Tuesday, February 16, 2010

Challenge Your Property Assessment - March 1st deadline

By: Rep Mike Jacobs

In the ongoing housing slump, I frequently receive e-mails from constituents who are concerned that the market value of their home is less than its assessed value for property tax purposes. The question all of these homeowners ask is the same: What can they do about it?

The answer: File a Georgia property tax return.

If you believe that the sale prices of comparable homes in your neighborhood have fallen to the point that the county now uses a higher value to calculate your property taxes than you could get if you put your home on the market, Georgia law allows you to tell the DeKalb County tax assessors what the current fair market value of your property is. This will force the assessors to review your property assessment. It is not necessary to wait for your property to be reassessed.

To do so, you will need to file a Form PT-50R (click for a fill-and-print PDF version; Adobe Reader is required) so that it is received no later than March 1 at the following address:

DeKalb County Property Appraisal Department
120 West Trinity Place, Room 208
Decatur, GA 30030

To fill out the form, you will need certain information about your property that can be found in DeKalb’s property tax records. Click here to search the property tax records for your street address.

For further information, click here for an AJC article and here for a Georgia Department of Revenue web page about property tax returns.

In case you need to contact them directly, the telephone number for the DeKalb County Property Appraisal Department is (404) 371-0841.

Remember, March 1 is the deadline to use this process to challenge your property assessment if you believe your assessment is “upside down” compared to the fair market value of your home.

1 comment:

John Heneghan said...

I really respect Rep. Mike Jacobs

Rep. Jacobs, county in tiff over stimulus bond votes

State Rep. Mike Jacobs (R-DeKalb) and DeKalb County officials are battling over the use of property taxes to repay or guarantee payments on public development bonds without a taxpayer referendum.
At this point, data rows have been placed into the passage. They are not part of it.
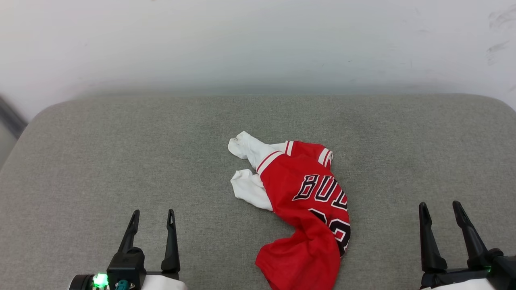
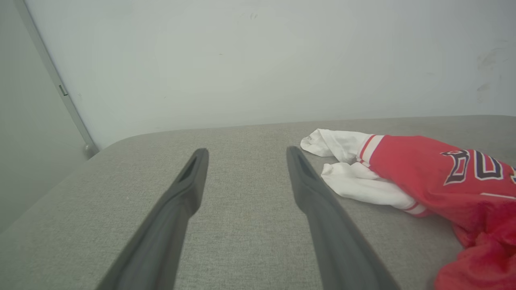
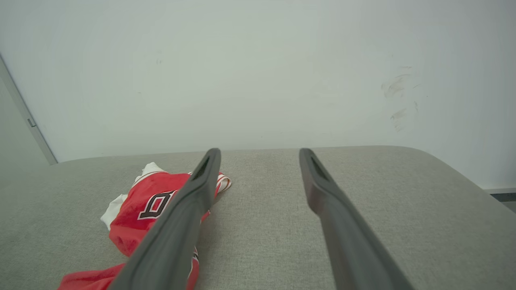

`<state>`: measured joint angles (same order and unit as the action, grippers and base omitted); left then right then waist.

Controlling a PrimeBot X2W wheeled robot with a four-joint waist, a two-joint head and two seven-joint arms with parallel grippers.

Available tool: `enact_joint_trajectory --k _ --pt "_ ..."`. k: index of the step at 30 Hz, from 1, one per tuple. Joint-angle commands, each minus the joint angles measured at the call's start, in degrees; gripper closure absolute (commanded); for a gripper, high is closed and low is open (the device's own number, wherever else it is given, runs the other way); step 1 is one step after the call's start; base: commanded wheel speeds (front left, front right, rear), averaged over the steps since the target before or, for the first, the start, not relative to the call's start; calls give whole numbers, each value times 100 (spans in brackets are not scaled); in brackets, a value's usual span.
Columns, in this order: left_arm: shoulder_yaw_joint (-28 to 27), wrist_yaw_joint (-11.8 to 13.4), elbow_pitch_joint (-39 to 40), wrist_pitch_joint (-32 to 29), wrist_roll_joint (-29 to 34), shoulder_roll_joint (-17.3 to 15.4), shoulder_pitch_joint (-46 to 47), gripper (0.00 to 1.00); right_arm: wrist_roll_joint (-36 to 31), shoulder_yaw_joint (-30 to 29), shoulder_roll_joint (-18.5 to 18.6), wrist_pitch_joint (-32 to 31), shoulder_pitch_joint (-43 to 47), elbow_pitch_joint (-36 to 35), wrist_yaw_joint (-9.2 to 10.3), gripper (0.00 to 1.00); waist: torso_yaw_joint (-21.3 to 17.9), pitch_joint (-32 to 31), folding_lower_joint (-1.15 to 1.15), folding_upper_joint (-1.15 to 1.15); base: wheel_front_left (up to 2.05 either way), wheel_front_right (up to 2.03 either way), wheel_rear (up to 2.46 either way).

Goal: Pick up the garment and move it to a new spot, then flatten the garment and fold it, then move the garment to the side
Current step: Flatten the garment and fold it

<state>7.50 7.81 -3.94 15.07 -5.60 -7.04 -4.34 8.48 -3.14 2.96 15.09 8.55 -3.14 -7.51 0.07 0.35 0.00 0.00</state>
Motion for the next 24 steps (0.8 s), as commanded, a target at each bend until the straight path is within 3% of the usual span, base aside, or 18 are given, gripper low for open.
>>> enact_joint_trajectory --k 1,12,18,24 --pt "-36 -30 -19 15 48 15 -37 0 15 14 -16 12 70 18 4 0 -1 -5 0 0 0 0 0" --pt "-201 -398 -163 15 199 78 373 0 -46 26 -16 12 -14 -10 4 0 -3 32 0 0 0 0 0" --pt "-219 -766 -269 15 226 -126 1235 0 -126 63 -16 12 -108 -74 4 0 1 182 0 0 0 0 0" --pt "-154 -1167 -730 15 271 -466 2703 0 -171 35 -16 12 -318 -143 4 0 -38 516 0 0 0 0 0"
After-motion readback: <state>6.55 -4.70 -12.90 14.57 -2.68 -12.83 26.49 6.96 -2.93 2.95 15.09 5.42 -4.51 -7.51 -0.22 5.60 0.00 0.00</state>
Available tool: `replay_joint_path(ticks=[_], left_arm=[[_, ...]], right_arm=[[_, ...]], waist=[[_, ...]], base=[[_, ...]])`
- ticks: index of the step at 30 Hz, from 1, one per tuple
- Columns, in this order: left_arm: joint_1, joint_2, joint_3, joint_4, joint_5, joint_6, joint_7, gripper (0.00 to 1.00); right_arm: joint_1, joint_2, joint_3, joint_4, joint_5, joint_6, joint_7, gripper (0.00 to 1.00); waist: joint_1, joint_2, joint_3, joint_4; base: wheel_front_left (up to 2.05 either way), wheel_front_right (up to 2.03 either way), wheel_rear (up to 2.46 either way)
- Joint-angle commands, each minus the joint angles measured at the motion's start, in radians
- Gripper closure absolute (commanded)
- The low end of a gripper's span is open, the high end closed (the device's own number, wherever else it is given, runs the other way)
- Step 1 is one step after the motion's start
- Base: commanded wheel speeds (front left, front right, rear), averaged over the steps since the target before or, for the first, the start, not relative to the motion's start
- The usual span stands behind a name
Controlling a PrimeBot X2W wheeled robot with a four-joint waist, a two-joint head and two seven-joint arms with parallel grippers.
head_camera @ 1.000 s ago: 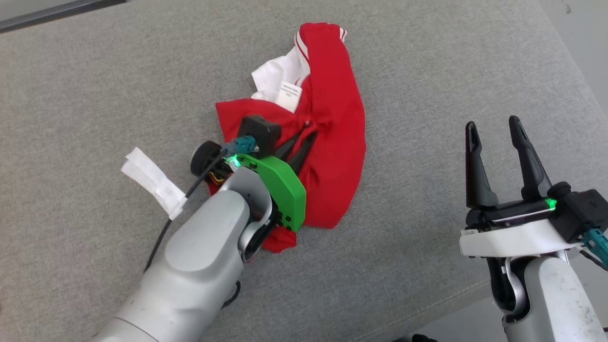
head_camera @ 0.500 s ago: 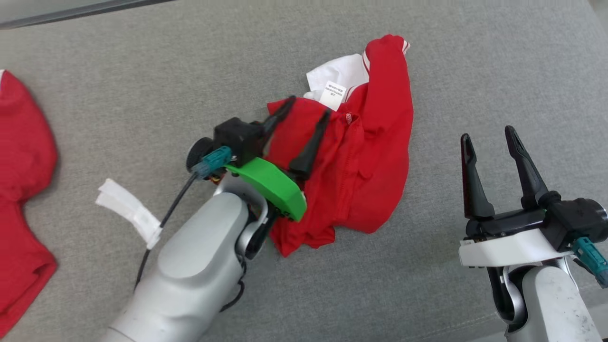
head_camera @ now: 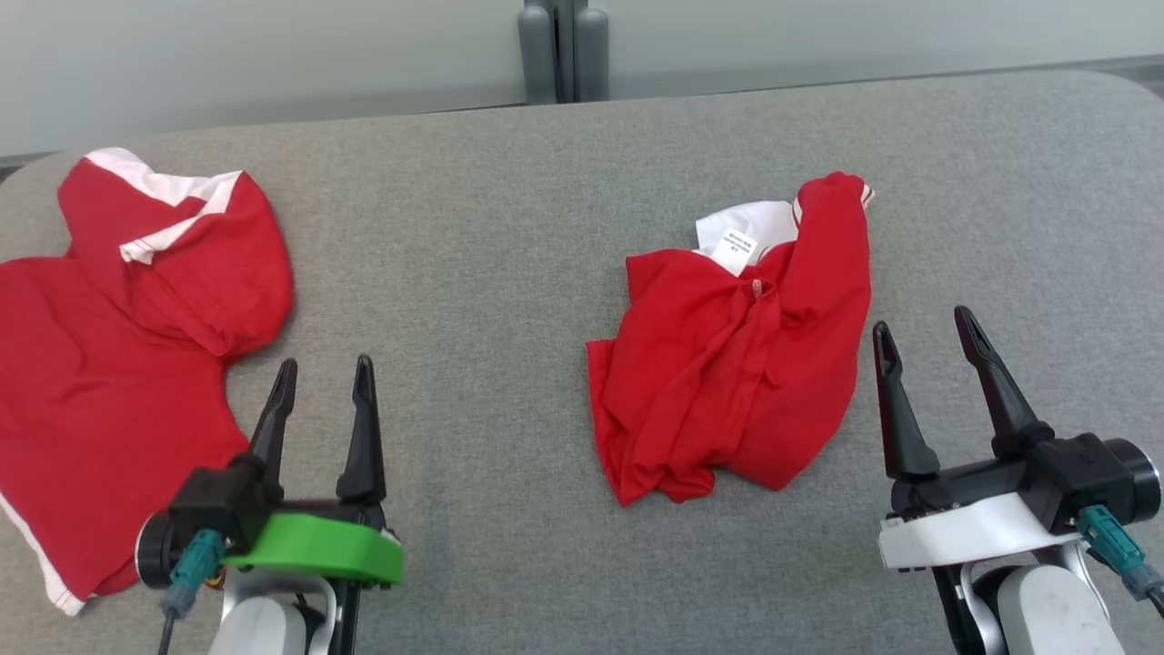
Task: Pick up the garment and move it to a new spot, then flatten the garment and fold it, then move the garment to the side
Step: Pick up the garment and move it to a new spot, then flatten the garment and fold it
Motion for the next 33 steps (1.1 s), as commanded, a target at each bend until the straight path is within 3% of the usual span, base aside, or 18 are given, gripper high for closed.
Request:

Jacobs says he understands DeKalb has been granted about $50 million in federal economic recovery stimulus funds and the county would like to use the Economic Recovery and Facility Bonds for funding of public development projects.

The federal government will pay 45 percent of the interest payments associated with the public facility bonds. DeKalb County must repay the principle and the remaining 55 percent of the interest on those bonds.

Jacobs said the county may also have another $30 million for use for private developments, but private developers are responsible for repaying those bonds and the interest.

DeKalb County CEO Burrell Ellis, who already has called for a 1.8 mill tax increase to support his budget for the coming fiscal year, apparently wants to pay the public facility bond interest and repay the bonds using 1 mill of county property tax revenues, Jacobs said.

But, there is a glitch in that plan. Jacobs had a law passed in 2007 that restricts counties from committing property tax funds to repay the principle and interest on public facility development bonds without a taxpayer vote.

Jacobs' change to the state code, which was directly aimed at DeKalb County at the time, withstood a challenge and was upheld by the Georgia Supreme Court.

Jacobs said he had recently been asked by DeKalb officials to amend his 2007 action so that the county would be able to bypass a referendum in its attempt to use 1 mill of property taxes to pay off the principle and interest obligations for public facility bonds used to repay the federal economic stimulus funds.

Jacobs said his answer was short: "No."